Empezó por el reconocimiento médico del cadáver, registro, etc., y luego que se llenaron las primeras formalidades, vino á mí para hacerme saber que en los bolsillos del muerto se había hallado algún dinero, creo que sesenta pesos, y consultarme qué haría con ellos.

Díjele lo que debía hacer, y así como quien no quiere la cosa, agregué: ¿No le decía á usted que Gómez no podía ser el asesino? Se habría robado el dinero.

Esta vulgaridad surtió todo el efecto deseado, porque Álvarez me contestó: Eso es lo que yo digo, aquí hay algo.

Más tarde volvió á decirme que se había encontrado un cuchillo ensangrentado cerca del lugar del crimen; pero que habiendo muchos iguales no se podía saber si era el del cabo Gómez ó no; que después lo sabría y me lo diría, porque era claro que si Gómez tenía el suyo, el asesino no podía ser él.

Aunque era cierto que la desaparición del cuchillo de Gómez podría probar algo, también podría no probar nada. Era, sin embargo, mejor que resultase que el cabo tenía el suyo.

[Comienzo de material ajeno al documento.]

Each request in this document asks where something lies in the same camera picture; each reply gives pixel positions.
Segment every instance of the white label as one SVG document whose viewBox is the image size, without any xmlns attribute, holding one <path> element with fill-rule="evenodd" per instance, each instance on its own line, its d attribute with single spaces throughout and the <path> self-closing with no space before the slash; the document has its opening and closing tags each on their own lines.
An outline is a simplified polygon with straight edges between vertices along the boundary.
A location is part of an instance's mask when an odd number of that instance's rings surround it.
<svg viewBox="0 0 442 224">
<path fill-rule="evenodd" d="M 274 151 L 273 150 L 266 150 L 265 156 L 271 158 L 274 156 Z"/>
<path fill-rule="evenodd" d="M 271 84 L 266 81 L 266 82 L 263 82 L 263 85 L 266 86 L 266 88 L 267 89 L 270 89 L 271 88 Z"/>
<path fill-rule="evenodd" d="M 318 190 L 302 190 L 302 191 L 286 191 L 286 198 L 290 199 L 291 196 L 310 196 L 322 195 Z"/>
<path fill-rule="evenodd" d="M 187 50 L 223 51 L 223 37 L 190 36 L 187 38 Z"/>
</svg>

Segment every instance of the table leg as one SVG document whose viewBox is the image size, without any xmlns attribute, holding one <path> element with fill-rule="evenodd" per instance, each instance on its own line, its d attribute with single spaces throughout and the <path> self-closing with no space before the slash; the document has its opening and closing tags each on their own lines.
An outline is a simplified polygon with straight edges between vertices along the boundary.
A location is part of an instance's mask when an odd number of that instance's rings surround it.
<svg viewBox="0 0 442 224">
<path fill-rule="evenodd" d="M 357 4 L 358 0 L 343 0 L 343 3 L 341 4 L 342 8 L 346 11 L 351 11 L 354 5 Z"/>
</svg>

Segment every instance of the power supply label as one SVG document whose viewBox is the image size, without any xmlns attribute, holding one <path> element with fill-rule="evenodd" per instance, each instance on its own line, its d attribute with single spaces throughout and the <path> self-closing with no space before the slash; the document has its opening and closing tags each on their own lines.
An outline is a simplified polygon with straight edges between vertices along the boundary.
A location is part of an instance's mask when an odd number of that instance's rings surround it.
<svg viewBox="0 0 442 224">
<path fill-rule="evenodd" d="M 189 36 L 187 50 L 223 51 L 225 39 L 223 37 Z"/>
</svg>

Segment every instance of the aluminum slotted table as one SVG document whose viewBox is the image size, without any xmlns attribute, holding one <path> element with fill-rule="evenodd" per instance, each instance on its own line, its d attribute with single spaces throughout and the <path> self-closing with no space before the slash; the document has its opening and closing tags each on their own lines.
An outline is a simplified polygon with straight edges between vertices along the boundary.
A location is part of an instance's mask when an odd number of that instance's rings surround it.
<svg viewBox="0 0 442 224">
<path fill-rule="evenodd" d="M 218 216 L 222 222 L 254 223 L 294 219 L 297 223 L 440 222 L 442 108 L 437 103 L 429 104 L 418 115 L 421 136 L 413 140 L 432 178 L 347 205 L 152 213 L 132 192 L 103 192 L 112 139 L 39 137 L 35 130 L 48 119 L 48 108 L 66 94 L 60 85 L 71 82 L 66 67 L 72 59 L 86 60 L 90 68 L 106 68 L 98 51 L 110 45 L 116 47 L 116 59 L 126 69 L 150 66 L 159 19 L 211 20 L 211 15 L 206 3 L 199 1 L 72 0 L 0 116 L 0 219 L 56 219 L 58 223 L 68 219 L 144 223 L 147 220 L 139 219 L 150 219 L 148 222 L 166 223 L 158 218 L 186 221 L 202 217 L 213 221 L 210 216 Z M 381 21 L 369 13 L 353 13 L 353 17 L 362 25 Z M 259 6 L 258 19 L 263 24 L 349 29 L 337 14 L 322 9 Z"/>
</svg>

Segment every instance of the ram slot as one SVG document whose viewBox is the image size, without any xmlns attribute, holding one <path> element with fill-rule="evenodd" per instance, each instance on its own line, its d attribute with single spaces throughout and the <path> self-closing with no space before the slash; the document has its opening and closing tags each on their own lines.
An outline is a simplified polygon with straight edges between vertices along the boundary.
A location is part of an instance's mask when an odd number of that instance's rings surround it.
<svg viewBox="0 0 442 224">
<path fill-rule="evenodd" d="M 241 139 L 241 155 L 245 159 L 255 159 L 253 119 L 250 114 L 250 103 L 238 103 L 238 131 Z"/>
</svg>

Otro cabo, Irrizábal, hombre de toda mi confianza, que había sido mi asistente mucho tiempo, fué de quien me valí para saber si Gómez tenía ó no su cuchillo.

Irrizábal estaba de guardia, de manera que no tardé en salir de mi curiosidad.

Gómez tenía su cuchillo, y en la cintura nada menos.

Quedéme perplejo al saberlo.

Voy á pasar por alto una infinidad de detalles. Sería cosa de nunca acabar.